Comprehensive Coverage: Qualified health plans sold through the exchange and in the individual and small group markets will be required to provide a federally-determined essential benefit package.  The essential benefit package, the new insurance market regulations, out-of-pocket limits, and cost-sharing subsidies will also help reduce the number of people who are underinsured, ensuring that people have comprehensive health plans that both encourage the use of timely, preventive services and protect against catastrophic costs in the event of a serious accident or injury.

The Individual Mandate: Beginning in 2014, all U.S. citizens and legal residents will be required to maintain minimum essential health insurance coverage through the individual insurance market or an insurance exchange, a public program, or their employer or face a penalty.  There are some exemptions:

  • Individuals who cannot find a health plan that is less than 8% of their income net of subsidies and employer contributions.
  • People who have incomes below the tax-filing threshold ($9,350 for an individual and $18,700 for a family).
  • People who have been without insurance for less than three months.
  • Other circumstances such as religious objections.

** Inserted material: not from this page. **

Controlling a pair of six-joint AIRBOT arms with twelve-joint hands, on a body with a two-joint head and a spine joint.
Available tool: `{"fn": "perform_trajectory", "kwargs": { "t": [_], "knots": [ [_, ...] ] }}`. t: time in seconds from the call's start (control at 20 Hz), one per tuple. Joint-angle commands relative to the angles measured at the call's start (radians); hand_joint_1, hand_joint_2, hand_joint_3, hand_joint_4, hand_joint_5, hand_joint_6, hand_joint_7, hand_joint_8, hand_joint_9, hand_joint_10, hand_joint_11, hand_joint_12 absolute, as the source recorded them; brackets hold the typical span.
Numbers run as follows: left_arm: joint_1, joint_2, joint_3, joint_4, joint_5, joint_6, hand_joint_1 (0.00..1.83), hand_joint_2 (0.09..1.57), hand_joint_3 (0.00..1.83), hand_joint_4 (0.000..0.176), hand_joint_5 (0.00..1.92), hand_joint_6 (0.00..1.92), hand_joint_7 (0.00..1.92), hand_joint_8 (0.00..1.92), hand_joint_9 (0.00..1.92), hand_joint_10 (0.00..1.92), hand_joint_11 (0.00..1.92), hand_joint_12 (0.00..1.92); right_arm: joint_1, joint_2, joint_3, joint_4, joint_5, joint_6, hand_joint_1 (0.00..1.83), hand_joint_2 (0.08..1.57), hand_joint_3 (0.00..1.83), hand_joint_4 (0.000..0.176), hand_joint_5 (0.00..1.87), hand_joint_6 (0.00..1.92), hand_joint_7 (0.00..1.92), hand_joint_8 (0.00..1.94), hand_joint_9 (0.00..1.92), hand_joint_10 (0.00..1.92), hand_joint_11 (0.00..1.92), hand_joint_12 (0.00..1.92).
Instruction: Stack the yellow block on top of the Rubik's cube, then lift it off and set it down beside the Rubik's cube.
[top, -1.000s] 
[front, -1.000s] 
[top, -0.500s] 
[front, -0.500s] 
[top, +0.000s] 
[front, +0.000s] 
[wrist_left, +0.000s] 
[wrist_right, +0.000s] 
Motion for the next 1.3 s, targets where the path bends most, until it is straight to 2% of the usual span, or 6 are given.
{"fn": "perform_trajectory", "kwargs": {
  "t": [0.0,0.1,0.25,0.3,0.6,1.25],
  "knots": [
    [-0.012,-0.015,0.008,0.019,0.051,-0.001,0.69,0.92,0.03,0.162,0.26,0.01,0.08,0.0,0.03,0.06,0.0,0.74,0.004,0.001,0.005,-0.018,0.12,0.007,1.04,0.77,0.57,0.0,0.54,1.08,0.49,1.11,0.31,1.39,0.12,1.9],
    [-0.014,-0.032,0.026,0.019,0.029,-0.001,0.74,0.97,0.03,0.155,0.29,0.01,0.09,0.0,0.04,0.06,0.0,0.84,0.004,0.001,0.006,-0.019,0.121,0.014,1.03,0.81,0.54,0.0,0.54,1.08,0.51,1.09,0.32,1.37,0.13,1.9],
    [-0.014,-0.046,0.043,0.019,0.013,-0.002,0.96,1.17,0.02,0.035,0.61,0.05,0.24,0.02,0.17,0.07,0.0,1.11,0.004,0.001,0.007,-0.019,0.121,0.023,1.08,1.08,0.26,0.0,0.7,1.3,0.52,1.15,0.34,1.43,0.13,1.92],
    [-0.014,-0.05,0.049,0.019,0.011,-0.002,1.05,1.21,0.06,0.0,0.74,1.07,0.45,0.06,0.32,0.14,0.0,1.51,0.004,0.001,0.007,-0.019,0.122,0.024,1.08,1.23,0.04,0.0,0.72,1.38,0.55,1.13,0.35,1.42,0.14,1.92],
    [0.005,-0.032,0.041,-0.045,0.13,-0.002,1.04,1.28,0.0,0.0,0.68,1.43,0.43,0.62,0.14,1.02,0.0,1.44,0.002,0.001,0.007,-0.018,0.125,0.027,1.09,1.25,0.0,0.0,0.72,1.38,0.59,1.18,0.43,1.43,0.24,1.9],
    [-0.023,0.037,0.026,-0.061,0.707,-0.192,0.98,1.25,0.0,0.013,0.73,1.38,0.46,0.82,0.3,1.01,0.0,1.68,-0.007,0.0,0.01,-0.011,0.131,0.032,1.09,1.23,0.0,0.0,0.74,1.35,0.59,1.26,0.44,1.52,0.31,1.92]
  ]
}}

Individuals not exempt from the mandate, who cannot demonstrate on a tax form that they have health insurance, will be required to pay a penalty equal to the greater of

  • $95 or 1% of taxable income in 2014,
  • $325 or 2% of taxable income in 2015,
  • $695 or 2.5% of taxable income in 2016
  • Up to a cap of the national average bronze plan premium.

Families will pay a penalty of half the amount for children up to a cap of $2,085 per family.


Women who face losing the health insurance coverage provided through a spouse’s employer due to divorce or due to the loss of work and other economic hardships now have options for themselves and their children. The ACA will mitigate the barriers to coverage that people now face due to loss of employment, preexisting medical conditions and economic difficulty.